# Task details
Would you please repeat the material exactly, from the first line to the last?

★ ★ ★ ★ ★ ★ ★

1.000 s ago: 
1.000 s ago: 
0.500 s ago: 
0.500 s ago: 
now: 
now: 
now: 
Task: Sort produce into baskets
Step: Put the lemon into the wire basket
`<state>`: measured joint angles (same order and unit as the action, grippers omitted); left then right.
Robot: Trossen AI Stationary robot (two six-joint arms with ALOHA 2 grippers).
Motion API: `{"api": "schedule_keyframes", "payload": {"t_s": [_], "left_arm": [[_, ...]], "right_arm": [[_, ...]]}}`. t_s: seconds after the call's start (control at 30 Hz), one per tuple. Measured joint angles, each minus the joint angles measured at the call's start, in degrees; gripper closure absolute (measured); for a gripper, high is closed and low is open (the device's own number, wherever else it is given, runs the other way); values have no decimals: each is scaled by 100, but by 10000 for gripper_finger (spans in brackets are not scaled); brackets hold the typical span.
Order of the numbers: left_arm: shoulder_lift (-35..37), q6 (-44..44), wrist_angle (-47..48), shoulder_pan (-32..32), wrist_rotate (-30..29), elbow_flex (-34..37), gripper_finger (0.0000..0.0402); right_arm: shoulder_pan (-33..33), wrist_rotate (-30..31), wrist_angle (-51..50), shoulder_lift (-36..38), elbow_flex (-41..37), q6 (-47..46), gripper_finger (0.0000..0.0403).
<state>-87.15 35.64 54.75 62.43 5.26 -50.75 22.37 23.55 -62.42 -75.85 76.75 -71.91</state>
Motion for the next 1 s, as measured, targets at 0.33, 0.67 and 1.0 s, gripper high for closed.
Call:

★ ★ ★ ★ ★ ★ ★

# The completed task
1.000 s ago: 
1.000 s ago: 
0.500 s ago: 
0.500 s ago: 
now: 
now: 
now: 
Task: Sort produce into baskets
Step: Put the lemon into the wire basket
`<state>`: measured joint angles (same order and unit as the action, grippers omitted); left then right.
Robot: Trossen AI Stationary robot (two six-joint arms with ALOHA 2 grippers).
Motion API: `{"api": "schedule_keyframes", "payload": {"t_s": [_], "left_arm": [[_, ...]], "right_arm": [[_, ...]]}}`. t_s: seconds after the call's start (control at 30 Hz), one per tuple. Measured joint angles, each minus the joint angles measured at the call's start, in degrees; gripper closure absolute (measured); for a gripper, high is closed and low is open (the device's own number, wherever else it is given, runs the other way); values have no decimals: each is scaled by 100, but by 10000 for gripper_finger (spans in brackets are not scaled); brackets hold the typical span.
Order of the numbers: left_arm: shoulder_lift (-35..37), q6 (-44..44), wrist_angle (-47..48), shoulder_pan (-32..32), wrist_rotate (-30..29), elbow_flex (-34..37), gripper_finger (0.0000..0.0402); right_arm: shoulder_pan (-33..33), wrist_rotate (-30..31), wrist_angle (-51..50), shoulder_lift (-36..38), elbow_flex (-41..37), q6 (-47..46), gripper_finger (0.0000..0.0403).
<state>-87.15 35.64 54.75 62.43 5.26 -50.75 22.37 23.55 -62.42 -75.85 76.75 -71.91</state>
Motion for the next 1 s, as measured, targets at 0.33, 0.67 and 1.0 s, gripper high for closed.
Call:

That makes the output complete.